(Try it) From the entries below, please output exactly the lines starting at the one containing "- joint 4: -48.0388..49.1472" and ending at the one containing "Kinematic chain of", both included.

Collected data
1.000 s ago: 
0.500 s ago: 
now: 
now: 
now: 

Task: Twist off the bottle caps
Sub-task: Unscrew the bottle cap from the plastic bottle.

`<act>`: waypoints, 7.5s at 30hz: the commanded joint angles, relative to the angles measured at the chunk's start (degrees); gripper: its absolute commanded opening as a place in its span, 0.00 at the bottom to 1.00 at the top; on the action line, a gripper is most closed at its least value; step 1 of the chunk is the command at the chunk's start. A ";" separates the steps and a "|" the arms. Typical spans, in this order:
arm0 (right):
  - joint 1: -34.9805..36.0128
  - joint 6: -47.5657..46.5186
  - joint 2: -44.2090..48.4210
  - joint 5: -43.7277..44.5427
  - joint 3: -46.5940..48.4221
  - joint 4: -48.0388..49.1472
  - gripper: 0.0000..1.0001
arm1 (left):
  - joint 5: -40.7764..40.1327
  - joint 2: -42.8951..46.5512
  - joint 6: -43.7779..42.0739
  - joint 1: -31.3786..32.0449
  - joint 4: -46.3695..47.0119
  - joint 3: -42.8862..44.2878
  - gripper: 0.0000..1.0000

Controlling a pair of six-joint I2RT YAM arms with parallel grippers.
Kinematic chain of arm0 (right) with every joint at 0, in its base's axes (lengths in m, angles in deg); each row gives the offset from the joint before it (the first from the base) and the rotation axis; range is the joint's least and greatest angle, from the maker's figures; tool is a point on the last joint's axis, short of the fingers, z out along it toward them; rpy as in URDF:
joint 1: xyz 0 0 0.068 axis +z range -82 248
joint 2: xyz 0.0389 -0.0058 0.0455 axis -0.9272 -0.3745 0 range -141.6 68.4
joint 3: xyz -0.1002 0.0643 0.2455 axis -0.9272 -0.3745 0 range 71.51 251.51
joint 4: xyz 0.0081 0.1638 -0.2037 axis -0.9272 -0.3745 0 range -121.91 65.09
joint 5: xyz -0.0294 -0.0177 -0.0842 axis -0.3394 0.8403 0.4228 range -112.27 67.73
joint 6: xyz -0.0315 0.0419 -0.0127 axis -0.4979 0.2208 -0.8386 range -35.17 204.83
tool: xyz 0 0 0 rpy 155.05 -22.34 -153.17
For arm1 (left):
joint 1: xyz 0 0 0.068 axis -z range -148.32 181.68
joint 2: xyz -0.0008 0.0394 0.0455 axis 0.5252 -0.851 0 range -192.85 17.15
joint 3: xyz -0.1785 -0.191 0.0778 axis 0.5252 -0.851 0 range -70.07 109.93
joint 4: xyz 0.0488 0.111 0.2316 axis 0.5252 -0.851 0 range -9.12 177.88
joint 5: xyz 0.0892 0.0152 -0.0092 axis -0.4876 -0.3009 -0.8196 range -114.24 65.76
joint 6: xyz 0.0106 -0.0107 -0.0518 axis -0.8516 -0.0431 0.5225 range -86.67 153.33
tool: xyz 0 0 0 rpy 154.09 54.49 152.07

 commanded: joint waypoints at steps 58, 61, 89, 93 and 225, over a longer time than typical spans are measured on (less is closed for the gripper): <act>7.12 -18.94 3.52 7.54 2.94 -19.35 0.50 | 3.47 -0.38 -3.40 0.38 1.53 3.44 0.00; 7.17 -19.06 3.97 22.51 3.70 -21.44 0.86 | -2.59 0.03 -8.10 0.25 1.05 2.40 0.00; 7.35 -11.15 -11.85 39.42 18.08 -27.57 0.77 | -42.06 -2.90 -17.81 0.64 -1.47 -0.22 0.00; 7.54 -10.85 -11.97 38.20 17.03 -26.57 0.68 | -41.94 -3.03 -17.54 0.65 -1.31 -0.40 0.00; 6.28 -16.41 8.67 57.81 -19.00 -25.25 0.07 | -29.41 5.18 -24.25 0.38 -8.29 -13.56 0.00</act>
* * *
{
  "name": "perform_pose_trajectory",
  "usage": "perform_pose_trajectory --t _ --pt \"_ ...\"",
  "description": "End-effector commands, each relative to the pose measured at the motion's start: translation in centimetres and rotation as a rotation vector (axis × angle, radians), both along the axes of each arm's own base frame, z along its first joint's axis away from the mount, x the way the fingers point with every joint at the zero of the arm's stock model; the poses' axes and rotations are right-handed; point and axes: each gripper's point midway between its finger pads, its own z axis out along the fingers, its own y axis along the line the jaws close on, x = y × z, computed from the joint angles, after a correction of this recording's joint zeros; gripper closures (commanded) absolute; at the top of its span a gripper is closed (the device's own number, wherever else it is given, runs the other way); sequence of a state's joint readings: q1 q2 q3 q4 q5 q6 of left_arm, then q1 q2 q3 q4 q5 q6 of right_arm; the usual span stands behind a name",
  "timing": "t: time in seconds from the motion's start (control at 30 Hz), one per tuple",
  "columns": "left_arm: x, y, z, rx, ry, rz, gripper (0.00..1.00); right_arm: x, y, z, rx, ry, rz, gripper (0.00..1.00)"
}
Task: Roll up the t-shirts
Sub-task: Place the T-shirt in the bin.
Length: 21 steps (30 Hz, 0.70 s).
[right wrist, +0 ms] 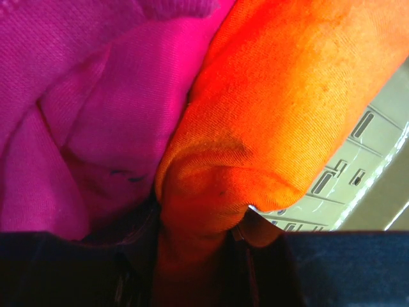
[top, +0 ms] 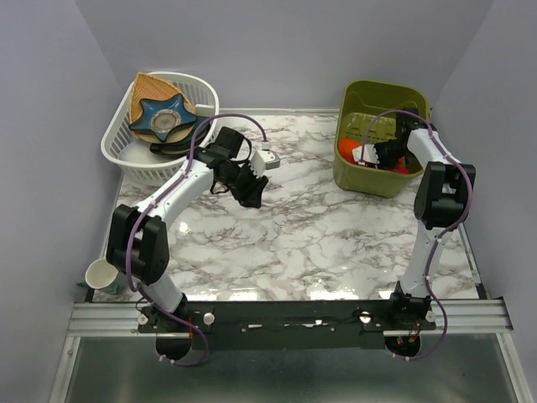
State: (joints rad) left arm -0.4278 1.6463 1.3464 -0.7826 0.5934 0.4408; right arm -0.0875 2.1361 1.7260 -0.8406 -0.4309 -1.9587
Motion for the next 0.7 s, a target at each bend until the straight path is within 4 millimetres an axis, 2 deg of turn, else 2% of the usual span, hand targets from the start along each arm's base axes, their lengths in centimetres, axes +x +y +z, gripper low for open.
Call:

(Solution to this problem)
  - joint 4: -48.0388..49.1472
  - gripper: 0.0000..1.0001
arm1 (left):
  - joint 5: -40.7764..40.1327
  - joint 2: -42.8951..46.5512
  - joint 6: -43.7779..42.0739
  - joint 1: -31.3786..32.0449
  - joint 4: -46.3695..47.0119
  - joint 3: -42.8862..44.2878
  - gripper: 0.0000..1.0000

Controlling a pair of six-joint I2RT YAM arms with parallel grippers.
Kinematic chain of arm0 (right) with every joint at 0, in its base's axes (lengths in m, angles in deg); each row gives the offset from the joint before it (the first from the base) and the rotation axis; range is the joint's least and greatest angle, from the maker's figures; tool is a point on the last joint's axis, short of the fingers, z out along it toward them; rpy as in URDF:

Output for the exercise is now complete.